In its simplest form, the hazard ratio can be interpreted as the chance of an event occurring in the treatment arm divided by the chance of the event occurring in the control arm, or vice versa, of a study. The resolution of these endpoints are usually depicted using Kaplan–Meier survival curves. These curves relate the proportion of each group where the endpoint has not been reached. The endpoint could be any dependent variable associated with the covariate (independent variable), e.g. death, remission of disease or contraction of disease. The curve represents the odds of an endpoint having occurred at each point in time (the hazard). The hazard ratio is simply the relationship between the instantaneous hazards in the two groups and represents, in a single number, the magnitude of distance between the Kaplan–Meier plots.

Hazard ratios do not reflect a time unit of the study. The difference between hazard-based and time-based measures is akin to the difference between the odds of winning a race and the margin of victory. When a study reports one hazard ratio per time period, it is assumed that difference between groups was proportional. Hazard ratios become meaningless when this assumption of proportionality is not met.

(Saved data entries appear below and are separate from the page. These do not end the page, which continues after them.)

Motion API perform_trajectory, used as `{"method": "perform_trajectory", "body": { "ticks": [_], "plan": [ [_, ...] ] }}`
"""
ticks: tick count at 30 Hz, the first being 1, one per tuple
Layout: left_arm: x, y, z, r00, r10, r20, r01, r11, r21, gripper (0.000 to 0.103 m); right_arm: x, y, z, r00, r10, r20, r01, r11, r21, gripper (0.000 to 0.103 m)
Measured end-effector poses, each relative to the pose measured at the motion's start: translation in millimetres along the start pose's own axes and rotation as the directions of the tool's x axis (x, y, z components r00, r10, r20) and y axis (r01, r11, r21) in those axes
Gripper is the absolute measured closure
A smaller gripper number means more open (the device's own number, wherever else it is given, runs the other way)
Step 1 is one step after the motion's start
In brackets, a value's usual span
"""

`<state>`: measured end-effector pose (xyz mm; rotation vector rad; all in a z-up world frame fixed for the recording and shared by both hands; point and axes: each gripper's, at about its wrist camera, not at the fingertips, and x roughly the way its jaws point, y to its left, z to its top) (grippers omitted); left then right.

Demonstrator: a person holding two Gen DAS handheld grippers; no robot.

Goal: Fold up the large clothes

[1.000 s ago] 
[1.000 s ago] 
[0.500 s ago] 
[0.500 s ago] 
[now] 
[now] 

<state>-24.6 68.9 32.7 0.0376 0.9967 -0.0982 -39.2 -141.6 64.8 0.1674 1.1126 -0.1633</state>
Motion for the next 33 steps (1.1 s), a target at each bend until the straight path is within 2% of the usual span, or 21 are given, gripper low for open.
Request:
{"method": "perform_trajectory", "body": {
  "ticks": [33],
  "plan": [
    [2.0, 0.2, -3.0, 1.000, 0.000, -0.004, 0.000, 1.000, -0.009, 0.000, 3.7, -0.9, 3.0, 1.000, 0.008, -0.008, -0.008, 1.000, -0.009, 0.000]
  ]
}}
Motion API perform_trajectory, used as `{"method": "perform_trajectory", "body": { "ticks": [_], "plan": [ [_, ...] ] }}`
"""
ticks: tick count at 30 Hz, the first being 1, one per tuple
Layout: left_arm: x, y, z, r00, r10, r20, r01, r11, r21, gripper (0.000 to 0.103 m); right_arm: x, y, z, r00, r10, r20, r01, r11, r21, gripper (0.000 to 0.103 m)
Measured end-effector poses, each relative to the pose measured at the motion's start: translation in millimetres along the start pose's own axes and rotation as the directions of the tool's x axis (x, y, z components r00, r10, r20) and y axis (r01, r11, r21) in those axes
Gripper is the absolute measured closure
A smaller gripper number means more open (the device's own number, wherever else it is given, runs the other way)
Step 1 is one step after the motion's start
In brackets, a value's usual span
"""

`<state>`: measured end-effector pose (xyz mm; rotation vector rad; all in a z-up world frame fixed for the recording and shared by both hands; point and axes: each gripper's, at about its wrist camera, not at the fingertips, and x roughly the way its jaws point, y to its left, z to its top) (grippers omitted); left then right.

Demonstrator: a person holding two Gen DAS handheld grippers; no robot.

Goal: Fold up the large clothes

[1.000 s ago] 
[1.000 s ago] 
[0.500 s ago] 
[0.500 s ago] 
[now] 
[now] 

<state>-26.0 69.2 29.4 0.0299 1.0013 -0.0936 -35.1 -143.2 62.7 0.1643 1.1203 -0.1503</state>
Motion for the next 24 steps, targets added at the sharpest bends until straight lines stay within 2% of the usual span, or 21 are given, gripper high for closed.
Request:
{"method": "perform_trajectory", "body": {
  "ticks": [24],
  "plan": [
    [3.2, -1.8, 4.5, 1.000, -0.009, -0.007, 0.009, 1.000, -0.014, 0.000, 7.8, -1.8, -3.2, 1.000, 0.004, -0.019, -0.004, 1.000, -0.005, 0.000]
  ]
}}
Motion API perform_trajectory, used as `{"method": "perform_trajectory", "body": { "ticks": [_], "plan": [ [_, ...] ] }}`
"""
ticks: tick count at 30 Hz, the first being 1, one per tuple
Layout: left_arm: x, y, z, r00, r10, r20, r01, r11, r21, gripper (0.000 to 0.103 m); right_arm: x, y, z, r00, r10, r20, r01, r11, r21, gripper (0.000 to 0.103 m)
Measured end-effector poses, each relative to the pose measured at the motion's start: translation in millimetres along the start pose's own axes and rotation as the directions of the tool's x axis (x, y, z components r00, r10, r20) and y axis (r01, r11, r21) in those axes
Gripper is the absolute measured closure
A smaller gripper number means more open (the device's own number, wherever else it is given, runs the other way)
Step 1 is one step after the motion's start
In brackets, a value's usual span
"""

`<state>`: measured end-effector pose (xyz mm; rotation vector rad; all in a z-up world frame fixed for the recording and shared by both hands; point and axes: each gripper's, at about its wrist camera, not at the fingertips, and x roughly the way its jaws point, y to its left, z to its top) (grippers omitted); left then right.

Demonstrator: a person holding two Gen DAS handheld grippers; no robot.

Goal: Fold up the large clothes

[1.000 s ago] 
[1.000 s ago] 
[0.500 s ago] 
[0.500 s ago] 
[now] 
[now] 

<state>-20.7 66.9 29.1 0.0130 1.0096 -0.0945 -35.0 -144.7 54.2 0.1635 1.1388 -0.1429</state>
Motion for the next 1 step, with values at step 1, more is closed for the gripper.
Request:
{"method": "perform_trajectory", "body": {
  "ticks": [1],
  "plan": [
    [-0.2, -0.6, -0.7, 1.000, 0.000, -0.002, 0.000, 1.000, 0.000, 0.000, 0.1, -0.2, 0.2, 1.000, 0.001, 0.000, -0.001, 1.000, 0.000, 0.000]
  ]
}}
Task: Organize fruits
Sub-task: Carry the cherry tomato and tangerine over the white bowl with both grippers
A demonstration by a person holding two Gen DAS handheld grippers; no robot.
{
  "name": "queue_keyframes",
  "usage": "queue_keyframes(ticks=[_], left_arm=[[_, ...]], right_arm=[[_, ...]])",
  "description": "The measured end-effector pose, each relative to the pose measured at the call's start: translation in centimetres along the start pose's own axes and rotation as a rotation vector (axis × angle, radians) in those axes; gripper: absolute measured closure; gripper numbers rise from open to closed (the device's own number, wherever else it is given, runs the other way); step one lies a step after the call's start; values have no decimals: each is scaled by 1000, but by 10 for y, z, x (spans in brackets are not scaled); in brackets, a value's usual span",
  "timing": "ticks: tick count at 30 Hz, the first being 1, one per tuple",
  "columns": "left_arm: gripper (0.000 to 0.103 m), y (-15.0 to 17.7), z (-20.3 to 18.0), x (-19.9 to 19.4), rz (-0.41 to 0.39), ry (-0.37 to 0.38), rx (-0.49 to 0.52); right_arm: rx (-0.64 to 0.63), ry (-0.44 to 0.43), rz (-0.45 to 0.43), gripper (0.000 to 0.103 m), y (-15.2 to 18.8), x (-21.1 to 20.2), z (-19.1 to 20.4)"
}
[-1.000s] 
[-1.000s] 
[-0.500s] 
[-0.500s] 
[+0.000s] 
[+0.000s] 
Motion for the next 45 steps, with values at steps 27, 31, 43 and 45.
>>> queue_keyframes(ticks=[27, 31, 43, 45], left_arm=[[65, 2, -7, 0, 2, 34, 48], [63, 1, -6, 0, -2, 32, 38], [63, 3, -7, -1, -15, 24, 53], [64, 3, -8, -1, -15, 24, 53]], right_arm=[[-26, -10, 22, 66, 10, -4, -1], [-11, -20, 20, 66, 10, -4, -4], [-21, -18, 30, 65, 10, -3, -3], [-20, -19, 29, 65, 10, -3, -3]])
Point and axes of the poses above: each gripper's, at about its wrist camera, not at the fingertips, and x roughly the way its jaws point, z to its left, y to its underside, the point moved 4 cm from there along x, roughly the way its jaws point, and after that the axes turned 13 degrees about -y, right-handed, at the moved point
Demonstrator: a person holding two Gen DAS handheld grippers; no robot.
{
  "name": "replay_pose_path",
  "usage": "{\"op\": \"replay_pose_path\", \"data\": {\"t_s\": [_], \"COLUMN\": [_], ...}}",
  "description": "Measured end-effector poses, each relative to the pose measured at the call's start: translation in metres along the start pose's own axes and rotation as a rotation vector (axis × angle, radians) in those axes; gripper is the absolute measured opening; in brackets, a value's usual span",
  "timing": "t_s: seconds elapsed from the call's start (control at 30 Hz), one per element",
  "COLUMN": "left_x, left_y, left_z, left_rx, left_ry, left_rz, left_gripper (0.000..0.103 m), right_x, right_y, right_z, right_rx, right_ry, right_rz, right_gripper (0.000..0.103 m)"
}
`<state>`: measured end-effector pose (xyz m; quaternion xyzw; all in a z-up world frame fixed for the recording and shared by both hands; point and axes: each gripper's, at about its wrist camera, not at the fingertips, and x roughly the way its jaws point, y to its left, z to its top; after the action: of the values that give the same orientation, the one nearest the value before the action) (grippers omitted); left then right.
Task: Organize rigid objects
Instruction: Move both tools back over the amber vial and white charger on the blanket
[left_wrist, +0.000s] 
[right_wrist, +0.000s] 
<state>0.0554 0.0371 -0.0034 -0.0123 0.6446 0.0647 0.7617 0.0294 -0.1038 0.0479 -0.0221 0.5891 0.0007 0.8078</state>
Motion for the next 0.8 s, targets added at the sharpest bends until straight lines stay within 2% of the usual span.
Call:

If the proportional hazard assumption holds, a hazard ratio of one means equivalence in the hazard rate of the two groups, whereas a hazard ratio other than one indicates difference in hazard rates between groups. The researcher indicates the probability of this sample difference being due to chance by reporting the probability associated with some test statistic. For instance, the $\beta$ from the Cox-model or the log-rank test might then be used to assess the significance of any differences observed in these survival curves.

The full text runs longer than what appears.